→ Your objective: Gather all lines in the data that hold the string "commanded".

→ Records for processing:
* * * *

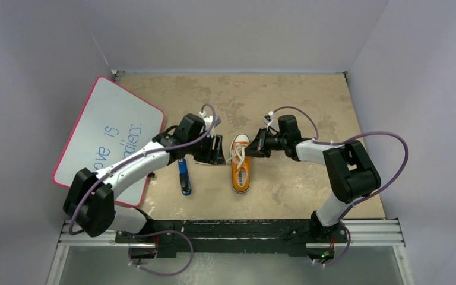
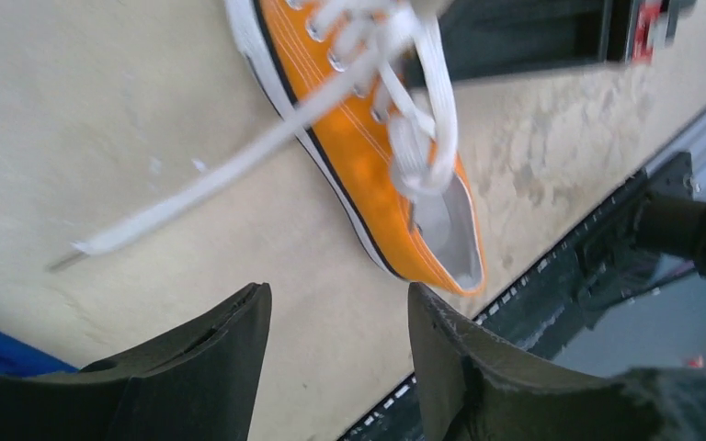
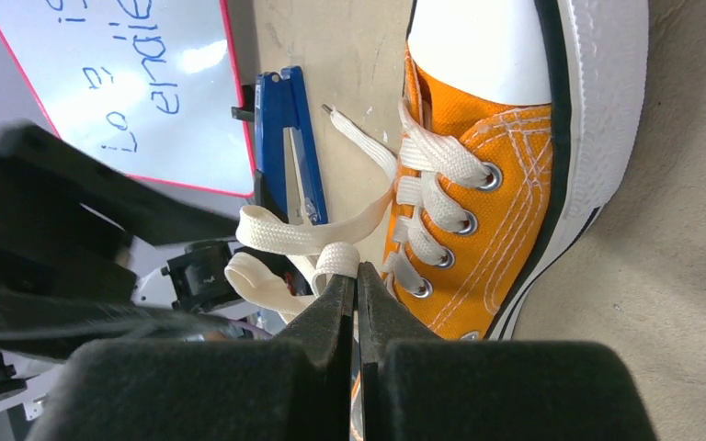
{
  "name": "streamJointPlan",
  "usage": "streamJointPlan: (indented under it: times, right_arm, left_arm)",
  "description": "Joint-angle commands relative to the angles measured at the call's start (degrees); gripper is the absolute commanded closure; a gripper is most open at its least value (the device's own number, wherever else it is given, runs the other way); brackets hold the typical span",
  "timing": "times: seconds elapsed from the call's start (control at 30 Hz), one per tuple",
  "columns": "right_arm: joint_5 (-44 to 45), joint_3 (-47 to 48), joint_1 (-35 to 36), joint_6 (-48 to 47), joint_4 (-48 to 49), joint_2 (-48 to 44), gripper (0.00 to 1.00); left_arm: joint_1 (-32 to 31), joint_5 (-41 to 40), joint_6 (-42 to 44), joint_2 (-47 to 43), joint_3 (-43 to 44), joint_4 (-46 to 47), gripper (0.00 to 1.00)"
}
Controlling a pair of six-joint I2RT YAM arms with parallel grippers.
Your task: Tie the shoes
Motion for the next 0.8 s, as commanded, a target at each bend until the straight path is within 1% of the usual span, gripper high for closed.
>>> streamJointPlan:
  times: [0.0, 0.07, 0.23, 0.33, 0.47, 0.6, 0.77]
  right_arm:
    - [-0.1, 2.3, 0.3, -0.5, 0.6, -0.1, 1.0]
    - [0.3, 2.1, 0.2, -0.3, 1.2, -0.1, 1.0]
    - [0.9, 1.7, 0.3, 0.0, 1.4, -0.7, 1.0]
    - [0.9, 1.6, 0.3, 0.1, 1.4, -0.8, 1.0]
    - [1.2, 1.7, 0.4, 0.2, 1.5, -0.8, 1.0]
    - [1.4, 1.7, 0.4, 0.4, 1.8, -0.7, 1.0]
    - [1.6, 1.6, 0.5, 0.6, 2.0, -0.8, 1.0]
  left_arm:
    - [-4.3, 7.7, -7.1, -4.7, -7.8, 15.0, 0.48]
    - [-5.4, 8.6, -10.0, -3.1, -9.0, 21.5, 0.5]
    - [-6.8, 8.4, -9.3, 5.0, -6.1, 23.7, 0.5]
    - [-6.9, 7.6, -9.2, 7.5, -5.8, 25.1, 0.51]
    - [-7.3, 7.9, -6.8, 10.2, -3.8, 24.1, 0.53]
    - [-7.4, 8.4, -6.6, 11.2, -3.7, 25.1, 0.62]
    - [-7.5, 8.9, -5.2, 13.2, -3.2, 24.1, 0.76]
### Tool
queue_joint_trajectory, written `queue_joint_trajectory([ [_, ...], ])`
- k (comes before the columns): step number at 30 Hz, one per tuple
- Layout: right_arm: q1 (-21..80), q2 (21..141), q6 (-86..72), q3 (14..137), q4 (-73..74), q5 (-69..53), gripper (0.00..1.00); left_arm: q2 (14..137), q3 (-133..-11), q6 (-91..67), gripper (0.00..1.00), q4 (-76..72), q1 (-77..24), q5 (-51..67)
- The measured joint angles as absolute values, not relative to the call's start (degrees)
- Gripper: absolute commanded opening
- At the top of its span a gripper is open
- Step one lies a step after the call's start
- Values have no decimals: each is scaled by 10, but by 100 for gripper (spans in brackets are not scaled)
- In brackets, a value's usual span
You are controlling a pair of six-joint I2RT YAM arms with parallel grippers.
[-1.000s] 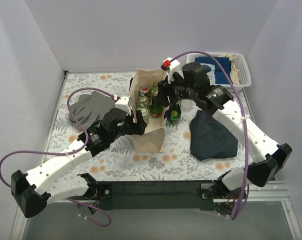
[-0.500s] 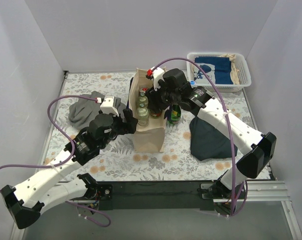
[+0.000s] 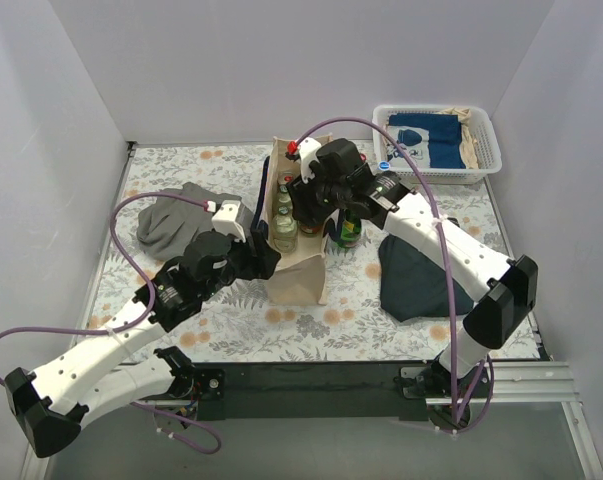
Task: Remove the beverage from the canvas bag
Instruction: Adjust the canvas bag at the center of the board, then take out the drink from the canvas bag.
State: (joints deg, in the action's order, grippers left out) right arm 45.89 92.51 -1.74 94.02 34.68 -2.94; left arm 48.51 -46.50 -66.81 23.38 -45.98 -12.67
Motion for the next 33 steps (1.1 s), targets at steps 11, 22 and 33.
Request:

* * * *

→ Answer box:
  "description": "Joint-angle commands relative to the angles measured at the call's start (degrees); gripper is the absolute commanded closure; a gripper is most open at its least value (the device's own number, wherever else it is given, runs the other way); brackets hold the typical span",
Motion for the next 0.8 s, as commanded, a target at each bend until the straight path is within 1% of the usual span, gripper high for closed.
- Gripper: absolute commanded opening

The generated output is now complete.